Relative protein abundance of MMP-2 and MMP-9 were determined from densitometry of zymographic gels. Integrated optical densities were determined for each specimen and the mean percent change of the ratio of active:total MMP from normal aorta was calculated (outliers were identified as values falling more than 2 standard deviations away from the mean and removed from the data set), and the results were expressed as mean±SEM.
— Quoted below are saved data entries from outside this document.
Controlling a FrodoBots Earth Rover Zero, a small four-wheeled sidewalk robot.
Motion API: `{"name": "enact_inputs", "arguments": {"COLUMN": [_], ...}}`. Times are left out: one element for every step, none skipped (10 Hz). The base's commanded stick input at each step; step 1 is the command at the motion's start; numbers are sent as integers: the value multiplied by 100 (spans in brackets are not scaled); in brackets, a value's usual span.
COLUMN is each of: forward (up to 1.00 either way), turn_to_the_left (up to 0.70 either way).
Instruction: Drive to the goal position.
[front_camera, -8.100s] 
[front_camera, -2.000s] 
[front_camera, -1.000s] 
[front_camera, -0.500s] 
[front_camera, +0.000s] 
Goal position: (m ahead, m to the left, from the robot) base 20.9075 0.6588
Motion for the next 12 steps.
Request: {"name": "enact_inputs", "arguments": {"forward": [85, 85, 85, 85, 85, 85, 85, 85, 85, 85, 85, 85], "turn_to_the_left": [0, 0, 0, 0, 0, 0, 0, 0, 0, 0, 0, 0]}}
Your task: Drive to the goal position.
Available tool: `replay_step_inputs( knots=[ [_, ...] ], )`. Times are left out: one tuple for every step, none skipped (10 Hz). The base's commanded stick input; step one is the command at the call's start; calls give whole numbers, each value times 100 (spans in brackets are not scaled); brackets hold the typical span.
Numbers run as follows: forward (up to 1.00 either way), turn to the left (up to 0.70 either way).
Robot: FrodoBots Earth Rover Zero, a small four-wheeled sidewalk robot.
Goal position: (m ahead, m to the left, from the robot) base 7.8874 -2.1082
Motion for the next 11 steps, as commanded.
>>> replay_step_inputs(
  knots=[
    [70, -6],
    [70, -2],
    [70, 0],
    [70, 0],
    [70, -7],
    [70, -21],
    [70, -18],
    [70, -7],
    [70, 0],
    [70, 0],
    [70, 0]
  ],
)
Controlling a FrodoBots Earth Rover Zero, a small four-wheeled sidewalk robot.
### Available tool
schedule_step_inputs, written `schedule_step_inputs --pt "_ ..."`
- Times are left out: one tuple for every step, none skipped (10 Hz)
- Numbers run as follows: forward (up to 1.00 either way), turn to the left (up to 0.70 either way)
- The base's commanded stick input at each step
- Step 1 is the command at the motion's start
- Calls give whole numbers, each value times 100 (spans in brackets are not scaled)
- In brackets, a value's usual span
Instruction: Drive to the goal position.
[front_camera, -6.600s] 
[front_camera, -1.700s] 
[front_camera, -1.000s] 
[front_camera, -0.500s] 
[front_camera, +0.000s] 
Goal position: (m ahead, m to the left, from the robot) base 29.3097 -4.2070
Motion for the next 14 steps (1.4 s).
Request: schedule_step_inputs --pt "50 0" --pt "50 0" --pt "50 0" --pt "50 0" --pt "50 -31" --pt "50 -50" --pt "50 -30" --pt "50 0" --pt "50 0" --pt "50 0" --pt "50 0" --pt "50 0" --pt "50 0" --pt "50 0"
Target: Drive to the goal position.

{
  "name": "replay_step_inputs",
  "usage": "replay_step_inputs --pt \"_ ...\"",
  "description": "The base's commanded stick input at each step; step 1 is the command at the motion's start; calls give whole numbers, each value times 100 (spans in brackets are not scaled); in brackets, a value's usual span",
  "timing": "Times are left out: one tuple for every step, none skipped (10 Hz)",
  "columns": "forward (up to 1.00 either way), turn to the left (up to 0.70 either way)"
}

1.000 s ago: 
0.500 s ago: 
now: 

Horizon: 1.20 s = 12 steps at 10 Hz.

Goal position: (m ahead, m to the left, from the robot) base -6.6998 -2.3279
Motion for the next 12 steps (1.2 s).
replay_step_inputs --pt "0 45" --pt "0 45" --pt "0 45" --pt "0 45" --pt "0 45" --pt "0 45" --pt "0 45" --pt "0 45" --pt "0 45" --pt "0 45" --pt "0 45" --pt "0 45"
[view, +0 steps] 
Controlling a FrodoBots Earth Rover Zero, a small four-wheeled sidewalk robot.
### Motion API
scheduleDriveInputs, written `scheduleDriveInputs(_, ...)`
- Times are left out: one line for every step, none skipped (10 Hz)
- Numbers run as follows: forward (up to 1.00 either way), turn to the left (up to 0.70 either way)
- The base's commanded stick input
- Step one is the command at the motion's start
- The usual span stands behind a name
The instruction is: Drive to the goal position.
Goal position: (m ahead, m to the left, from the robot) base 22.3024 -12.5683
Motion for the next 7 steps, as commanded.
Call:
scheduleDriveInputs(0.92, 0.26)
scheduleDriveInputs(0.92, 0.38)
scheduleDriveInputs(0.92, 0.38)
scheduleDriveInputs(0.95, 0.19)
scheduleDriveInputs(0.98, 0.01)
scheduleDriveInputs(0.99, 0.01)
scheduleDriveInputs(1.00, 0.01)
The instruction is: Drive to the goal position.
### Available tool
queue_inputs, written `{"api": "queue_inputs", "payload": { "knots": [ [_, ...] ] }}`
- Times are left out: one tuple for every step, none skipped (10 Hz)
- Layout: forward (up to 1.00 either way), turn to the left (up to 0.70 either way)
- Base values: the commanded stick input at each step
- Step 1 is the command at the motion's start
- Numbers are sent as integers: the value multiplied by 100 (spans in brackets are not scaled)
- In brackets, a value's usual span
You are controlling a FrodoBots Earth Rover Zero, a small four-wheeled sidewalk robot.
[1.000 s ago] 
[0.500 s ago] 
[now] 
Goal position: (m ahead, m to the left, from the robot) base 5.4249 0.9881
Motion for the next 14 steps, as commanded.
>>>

All statistical procedures were carried out using the Stata statistical package (Intercooled Stata v8.2; StataCorp LP, College Station, TX). Patient demographics were compared by χ2 analysis (gender) or one-way ANOVA (prcompw module) with Tukey’s post-hoc analysis (age). Changes in miR expression and relative protein abundance were determined using two-tailed one-sample mean comparisons versus normal aorta set at 100%, and differences between groups were determined using one-way ANOVA (prcompw module) with Tukey’s post-hoc analysis; in both cases values of p<0.05 were considered significantly different. Differences in miR expression between the normal and aneurysm groups as determined by microarray, were calculated using a Student’s t-test. Values of p<0.05 were considered to have a significant change in expression. Additionally, differences in miR detectability between the normal and aneurysm groups were calculated using chi-square analysis (tabi command, Stata v8.2). Accordingly, if a given microRNA was detectable in 3 or more specimens of a single group when compared to no detection in the other group, the miR was considered to have significant differential detectability with p<0.05. Relationships between miR expression or MMP protein abundance and aortic size, as well as the relationship between miR expression and total MMP-2 protein abundance, were determined using linear least-squares regression analysis. Results were reported graphically and a correlation constant (r-value) and p-value were determined (pwcorr and regress modules); relationships with p<0.05 were considered significant.
Results
Quantitative real-time polymerase chain reaction (QPCR) was used to determine the relative expression levels of miRs -1, -21, -29a, -133a, -208, -486-5p, and -760 as compared to snRNAU6, a ubiquitous small nuclear RNA component of the spliceosome, used as an endogenous control. The QPCR results revealed significantly reduced expression of five of the seven miRs examined; miRs -1, -21, -29a, -133a, and -486-5p (Fig. 1, and S1). Expression of miR-760 was unchanged, and the α-myosin heavy chain-encoded (myocardial-restricted) miR-208, was not detected in our aortic specimens. To further verify that the loss of miR expression was due specifically to reduced miR levels, and not dramatic changes in snRNAU6, a table of Ct values (mean±SEM) for each miR examined is provided as a part of the Online Supplementary Materials (Table S1).
Figure 1.
Alterations in miR expression in clinical TAA specimens as compared to normal aorta. Mean percent change (±SEM) of miR expression in clinical TAA specimens versus normal aorta. All specimens were analyzed by quantitative PCR. The results for all cycling specimens are shown in the graph. The dashed line represents the results for normal aorta set at 100% for each miR examined (n=minimum of 8). The bars represent results for miR expression in cycling TAA specimens; miR-1 (n=21), miR-21 (n=26), miR-29a (n-27), miR-133a (n=25), miR-486-5p (n=26), and miR-760 (n=26); * indicates p<0.05 versus 100%. Note: expression of the myocardial-specific miR-208 was not detected in our aortic specimens.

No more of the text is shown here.